— ACTIVITY —
From the listing below, output the lines between the one with "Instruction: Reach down" and the one with "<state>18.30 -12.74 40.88", including those two, and nothing else. Pictures are not copied.

╭──

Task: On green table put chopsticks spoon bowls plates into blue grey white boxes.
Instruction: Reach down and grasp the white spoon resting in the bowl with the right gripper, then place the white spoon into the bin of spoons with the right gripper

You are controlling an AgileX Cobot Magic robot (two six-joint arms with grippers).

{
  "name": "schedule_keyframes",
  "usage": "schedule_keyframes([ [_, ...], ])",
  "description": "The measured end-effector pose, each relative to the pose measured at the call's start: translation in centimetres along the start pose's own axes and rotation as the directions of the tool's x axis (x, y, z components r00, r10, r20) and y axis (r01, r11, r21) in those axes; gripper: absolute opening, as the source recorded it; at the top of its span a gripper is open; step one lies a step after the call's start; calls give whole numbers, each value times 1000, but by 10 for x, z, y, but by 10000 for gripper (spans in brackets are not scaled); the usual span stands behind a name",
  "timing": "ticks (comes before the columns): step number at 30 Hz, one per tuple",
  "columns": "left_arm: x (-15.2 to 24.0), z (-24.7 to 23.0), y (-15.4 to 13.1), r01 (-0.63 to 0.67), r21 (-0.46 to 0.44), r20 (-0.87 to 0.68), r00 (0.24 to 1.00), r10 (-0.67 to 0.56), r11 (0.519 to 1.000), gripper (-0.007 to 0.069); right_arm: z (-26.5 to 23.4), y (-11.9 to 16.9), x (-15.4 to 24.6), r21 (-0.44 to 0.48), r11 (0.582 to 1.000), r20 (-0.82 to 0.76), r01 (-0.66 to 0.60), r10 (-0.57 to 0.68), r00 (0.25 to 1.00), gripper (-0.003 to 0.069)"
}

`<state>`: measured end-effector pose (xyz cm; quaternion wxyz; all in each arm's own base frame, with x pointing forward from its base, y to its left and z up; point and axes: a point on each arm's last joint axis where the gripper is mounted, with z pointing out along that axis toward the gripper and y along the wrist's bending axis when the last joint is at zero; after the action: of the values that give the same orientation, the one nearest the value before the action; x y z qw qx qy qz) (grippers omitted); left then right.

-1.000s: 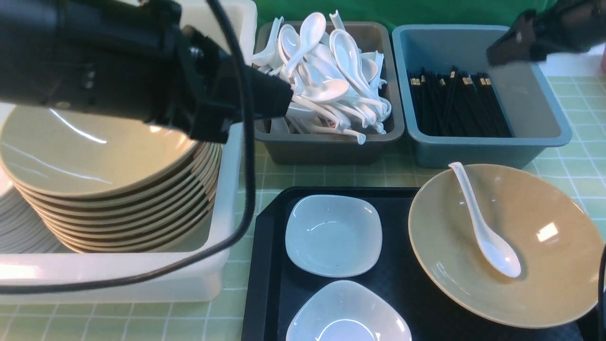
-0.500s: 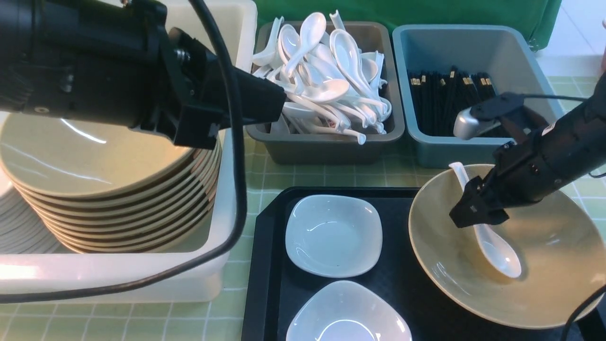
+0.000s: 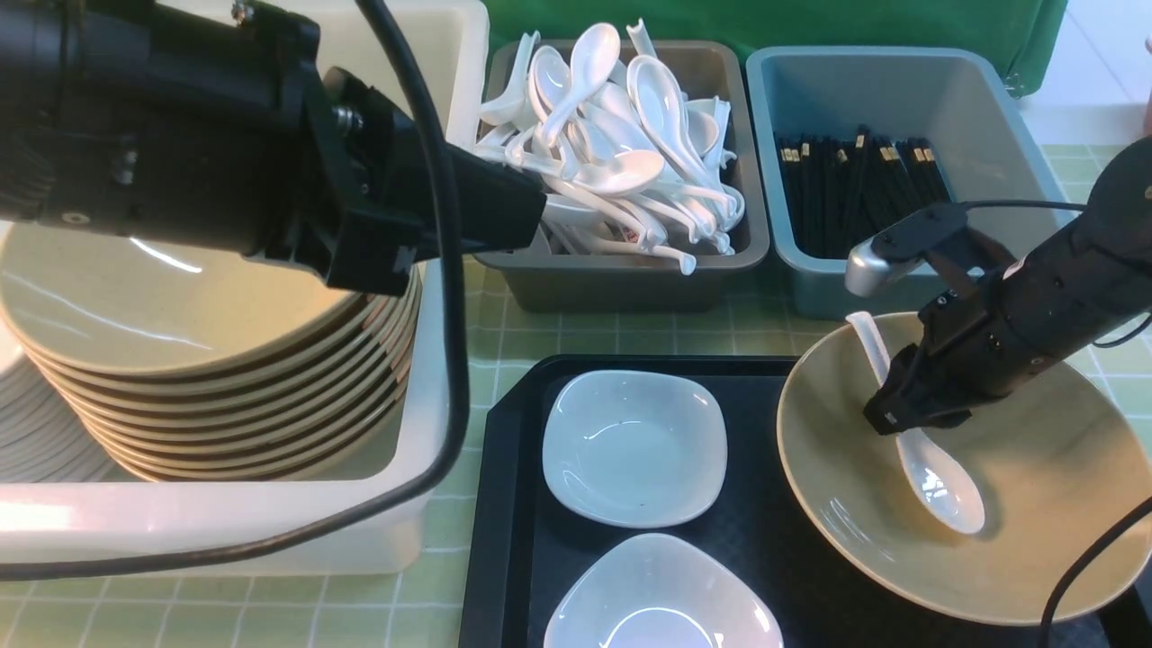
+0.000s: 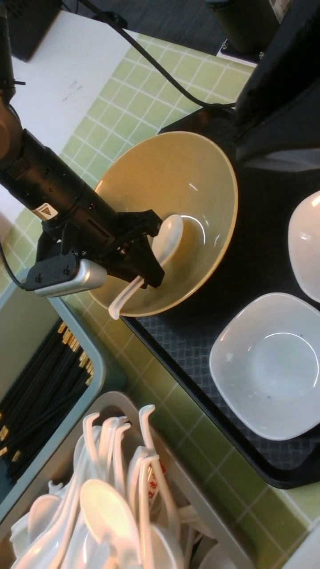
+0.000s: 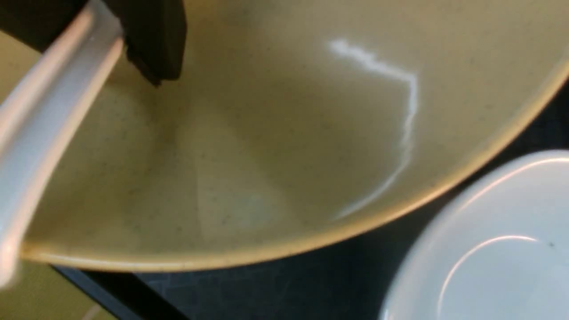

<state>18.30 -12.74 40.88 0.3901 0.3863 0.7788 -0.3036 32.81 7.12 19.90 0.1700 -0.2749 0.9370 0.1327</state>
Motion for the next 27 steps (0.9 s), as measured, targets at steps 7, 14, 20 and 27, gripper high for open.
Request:
schedule_keyframes([
  [7, 0, 0, 0, -1, -3, -3, 1000, 1, 1000, -1, -63, 13, -43, -38, 998, 134, 45, -40, 990, 152],
  [14, 2, -2, 17, 32, -183, -18, 999, -36, 983, -1, -101, 30, -130, -134, 987, 429, 92, -26, 903, 152],
  [20, 5, -3, 29, 75, -306, -35, 995, -89, 949, -1, -73, 35, -203, -149, 981, 569, 126, -20, 822, 152],
  [27, 9, 7, 37, 111, -310, -73, 988, -140, 944, -1, -5, 9, -245, -232, 972, 590, 35, 112, 800, 152],
])
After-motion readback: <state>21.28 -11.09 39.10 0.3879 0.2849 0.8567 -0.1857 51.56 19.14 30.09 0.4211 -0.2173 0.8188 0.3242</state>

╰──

— ANSWER TO THE PROBLEM —
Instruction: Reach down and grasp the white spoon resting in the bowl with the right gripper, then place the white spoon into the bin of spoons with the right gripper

You are controlling an AgileX Cobot Magic robot (two six-joint arms with grippers).

{
  "name": "schedule_keyframes",
  "usage": "schedule_keyframes([ [_, ...], ])",
  "description": "The measured end-effector pose, each relative to the pose measured at the call's start: translation in centimetres along the start pose's own axes and rotation as the directions of the tool's x axis (x, y, z components r00, r10, r20) and y axis (r01, r11, r21) in those axes; gripper: absolute opening, as the source recorded it; at the top of its span a gripper is open; step one lies a step after the call's start; calls give whole numbers, each value times 1000, but by 10 for x, z, y, but by 10000 for gripper (spans in brackets are not scaled); the usual span stands behind a name",
  "timing": "ticks (comes before the columns): step number at 30 Hz, one per tuple",
  "columns": "left_arm: x (-15.2 to 24.0), z (-24.7 to 23.0), y (-15.4 to 13.1), r01 (-0.63 to 0.67), r21 (-0.46 to 0.44), r20 (-0.87 to 0.68), r00 (0.24 to 1.00), r10 (-0.67 to 0.56), r11 (0.519 to 1.000), gripper (-0.007 to 0.069); right_arm: z (-26.5 to 23.4), y (-11.9 to 16.9), x (-15.4 to 24.6), r21 (-0.44 to 0.48), r11 (0.582 to 1.000), r20 (-0.82 to 0.76), r01 (-0.66 to 0.60), r10 (-0.57 to 0.68), r00 (0.25 to 1.00), gripper (-0.003 to 0.069)"
}

`<state>`: measured end-effector pose (xyz cm; quaternion wxyz; all in each arm's own base frame, with x pointing forward from its base, y to its left and z up; point and axes: a point on each arm's last joint axis where the gripper is mounted, with z pointing out along that axis toward the gripper and y along the wrist's bending axis when the last joint is at zero; after the action: of the values that give the same orientation, the one nearest the value before the action; x y z qw qx qy qz) (grippers omitted); left then right.

-1.000s: 
-0.500s: 
+0.000s: 
+0.000s: 
+0.000s: 

<state>18.30 -12.74 40.88 0.3901 0.3863 0.7788 -0.3036 32.81 7.12 19.90 0.1700 -0.2749 0.9370 0.1327</state>

The exercise is now finished.